The 4-week pilot project, launched in Week 2, allowed staff to observe the program in a safe and controlled setting, thereby reducing uncertainty and building trust. Recognition of early adopters in Week 6 demonstrated organizational endorsement and inspired others. Consistent communication, including organizational emails (Week 1), bi-weekly progress reports (starting Week 4), and a town hall meeting (Week 5), reinforced transparency. Internal skill-building sessions (Weeks 3–4) equipped nurses with essential competencies. By Week 12, collaboration among nursing, oncology, rehabilitation, and patient education was integrated into daily practice, reflecting cultural change, shared ownership, and confidence in the program’s success.

Leadership Evaluation
The leadership response was generally effective, but it also revealed areas for growth. The CNO provided essential visionary leadership and secured political and financial cover for the pilot. The Oncology Nurse Manager demonstrated strong operational preparation through detailed planning and competency validation.
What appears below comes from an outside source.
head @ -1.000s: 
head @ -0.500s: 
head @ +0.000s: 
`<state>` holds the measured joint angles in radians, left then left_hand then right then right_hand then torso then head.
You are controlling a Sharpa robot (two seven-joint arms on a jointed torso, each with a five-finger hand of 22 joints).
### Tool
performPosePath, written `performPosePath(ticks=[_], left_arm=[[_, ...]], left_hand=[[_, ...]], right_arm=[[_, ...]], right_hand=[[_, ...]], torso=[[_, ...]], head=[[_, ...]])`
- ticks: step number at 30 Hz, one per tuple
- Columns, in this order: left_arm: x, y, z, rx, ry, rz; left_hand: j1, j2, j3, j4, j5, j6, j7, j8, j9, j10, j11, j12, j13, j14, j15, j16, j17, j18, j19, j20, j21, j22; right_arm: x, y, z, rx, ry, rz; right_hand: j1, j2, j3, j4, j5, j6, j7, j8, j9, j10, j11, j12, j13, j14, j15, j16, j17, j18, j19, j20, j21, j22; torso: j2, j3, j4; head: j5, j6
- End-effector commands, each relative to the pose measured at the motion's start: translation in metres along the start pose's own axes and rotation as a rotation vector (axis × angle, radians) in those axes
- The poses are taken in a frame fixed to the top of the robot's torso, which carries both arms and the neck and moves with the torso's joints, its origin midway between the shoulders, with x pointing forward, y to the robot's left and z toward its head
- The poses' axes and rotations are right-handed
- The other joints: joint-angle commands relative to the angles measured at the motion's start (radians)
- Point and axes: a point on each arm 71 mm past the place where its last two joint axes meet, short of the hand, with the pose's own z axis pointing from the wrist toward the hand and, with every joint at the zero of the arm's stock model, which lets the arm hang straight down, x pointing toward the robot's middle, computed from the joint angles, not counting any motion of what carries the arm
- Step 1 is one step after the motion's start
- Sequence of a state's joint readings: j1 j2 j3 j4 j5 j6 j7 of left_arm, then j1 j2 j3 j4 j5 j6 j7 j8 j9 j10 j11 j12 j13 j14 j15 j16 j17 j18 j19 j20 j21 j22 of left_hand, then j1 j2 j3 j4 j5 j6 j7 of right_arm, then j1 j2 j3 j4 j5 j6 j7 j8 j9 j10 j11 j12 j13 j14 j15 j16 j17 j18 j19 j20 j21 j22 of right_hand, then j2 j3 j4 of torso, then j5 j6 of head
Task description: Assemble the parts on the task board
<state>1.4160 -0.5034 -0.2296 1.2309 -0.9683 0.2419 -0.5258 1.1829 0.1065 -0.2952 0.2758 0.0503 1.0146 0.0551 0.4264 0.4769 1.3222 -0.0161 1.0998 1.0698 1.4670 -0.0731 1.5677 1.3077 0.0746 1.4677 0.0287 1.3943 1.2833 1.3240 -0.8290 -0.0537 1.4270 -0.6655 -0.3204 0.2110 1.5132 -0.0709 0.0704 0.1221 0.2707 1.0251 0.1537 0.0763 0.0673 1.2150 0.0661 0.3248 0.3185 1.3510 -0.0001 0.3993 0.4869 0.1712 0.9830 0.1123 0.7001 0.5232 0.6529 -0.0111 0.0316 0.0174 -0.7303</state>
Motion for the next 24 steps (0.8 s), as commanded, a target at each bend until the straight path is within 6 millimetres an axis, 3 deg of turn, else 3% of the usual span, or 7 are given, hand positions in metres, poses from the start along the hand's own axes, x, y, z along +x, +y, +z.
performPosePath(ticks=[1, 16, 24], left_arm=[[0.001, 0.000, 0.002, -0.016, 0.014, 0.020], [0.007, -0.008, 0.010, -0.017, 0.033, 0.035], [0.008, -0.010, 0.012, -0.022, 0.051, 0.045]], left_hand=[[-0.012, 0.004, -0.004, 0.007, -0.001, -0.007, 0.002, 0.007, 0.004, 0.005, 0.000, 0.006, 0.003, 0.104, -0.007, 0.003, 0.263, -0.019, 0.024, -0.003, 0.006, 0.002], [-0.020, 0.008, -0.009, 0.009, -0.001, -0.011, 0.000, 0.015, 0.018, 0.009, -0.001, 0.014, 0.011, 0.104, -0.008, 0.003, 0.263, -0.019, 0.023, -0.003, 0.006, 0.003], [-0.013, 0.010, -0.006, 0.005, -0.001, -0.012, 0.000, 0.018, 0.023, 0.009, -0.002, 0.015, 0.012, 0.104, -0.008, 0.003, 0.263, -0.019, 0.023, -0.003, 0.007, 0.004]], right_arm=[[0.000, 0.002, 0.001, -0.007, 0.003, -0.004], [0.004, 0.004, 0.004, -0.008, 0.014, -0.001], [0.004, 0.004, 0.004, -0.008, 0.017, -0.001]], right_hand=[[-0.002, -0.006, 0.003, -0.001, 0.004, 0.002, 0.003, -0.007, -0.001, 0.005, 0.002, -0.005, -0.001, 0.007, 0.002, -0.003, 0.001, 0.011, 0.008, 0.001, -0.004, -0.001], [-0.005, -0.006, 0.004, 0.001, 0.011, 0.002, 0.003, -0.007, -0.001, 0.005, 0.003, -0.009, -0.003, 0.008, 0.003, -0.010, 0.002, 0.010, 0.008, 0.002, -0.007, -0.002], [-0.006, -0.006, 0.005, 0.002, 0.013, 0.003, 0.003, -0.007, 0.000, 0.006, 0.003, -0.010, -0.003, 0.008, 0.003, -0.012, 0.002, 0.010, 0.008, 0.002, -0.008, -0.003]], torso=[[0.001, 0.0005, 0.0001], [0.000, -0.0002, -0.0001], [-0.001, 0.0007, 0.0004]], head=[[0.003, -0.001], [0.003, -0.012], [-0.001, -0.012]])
However, the initial communication strategy was a misstep; a broad announcement caused undue anxiety before individual concerns could be addressed. The most effective leadership action was empowering “Clinical Champions” among the early-adopting nurses, creating a distributed leadership model that generated authentic, peer-to-peer influence. A less effective strategy was underestimating the financial and bureaucratic hurdles, which required a mid-course correction and engagement with the CFO.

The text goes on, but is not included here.